What to do: If a line in the data contains "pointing", copy it out.

Supplied material:
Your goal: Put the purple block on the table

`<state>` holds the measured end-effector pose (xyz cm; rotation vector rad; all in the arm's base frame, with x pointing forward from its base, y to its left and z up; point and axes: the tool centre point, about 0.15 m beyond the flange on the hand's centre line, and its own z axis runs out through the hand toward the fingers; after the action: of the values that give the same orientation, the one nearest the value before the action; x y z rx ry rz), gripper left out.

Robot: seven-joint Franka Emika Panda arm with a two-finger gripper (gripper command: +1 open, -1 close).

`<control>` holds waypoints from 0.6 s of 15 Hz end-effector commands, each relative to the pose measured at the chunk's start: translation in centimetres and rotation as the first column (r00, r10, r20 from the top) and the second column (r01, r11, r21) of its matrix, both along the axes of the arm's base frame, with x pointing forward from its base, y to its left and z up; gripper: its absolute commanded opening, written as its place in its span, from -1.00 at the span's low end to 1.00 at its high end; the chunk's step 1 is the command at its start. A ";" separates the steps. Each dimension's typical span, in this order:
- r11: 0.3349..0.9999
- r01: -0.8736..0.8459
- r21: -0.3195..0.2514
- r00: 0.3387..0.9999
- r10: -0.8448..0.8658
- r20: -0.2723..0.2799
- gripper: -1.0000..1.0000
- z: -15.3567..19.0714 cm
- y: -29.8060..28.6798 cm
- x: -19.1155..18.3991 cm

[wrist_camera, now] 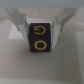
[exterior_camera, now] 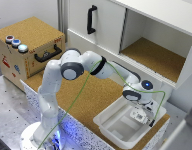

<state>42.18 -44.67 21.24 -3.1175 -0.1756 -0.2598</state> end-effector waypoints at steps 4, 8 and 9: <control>1.000 0.000 0.019 1.000 0.000 0.014 -1.00 3.3 2.6 1.2; 0.999 0.043 0.027 0.996 -0.045 0.081 -1.00 7.6 7.0 1.7; 0.999 0.034 0.014 0.995 -0.036 0.094 -1.00 8.8 8.7 1.8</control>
<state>43.87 -41.86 24.50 -3.0835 -0.1624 -0.3016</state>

Your solution:
`<state>` holds the measured end-effector pose (xyz cm; rotation vector rad; all in the arm's base frame, with x pointing forward from its base, y to its left and z up; point and axes: the tool centre point, about 0.15 m beyond the flange on the hand's centre line, and its own z axis runs out through the hand toward the fingers; after the action: of the values that give the same orientation, the one nearest the value before the action; x y z rx ry rz), gripper left out.
`<control>` holds waypoints from 0.6 s of 15 Hz end-effector commands, each relative to the pose measured at the chunk's start: translation in centimetres and rotation as the first column (r00, r10, r20 from the top) and the second column (r01, r11, r21) of its matrix, both along the axes of the arm's base frame, with x pointing forward from its base, y to its left and z up; gripper: its absolute commanded opening, written as its place in its span, from -1.00 at the span's low end to 1.00 at its high end; the chunk's step 1 is the command at its start. A ";" separates the steps. Each dimension's typical span, in this order:

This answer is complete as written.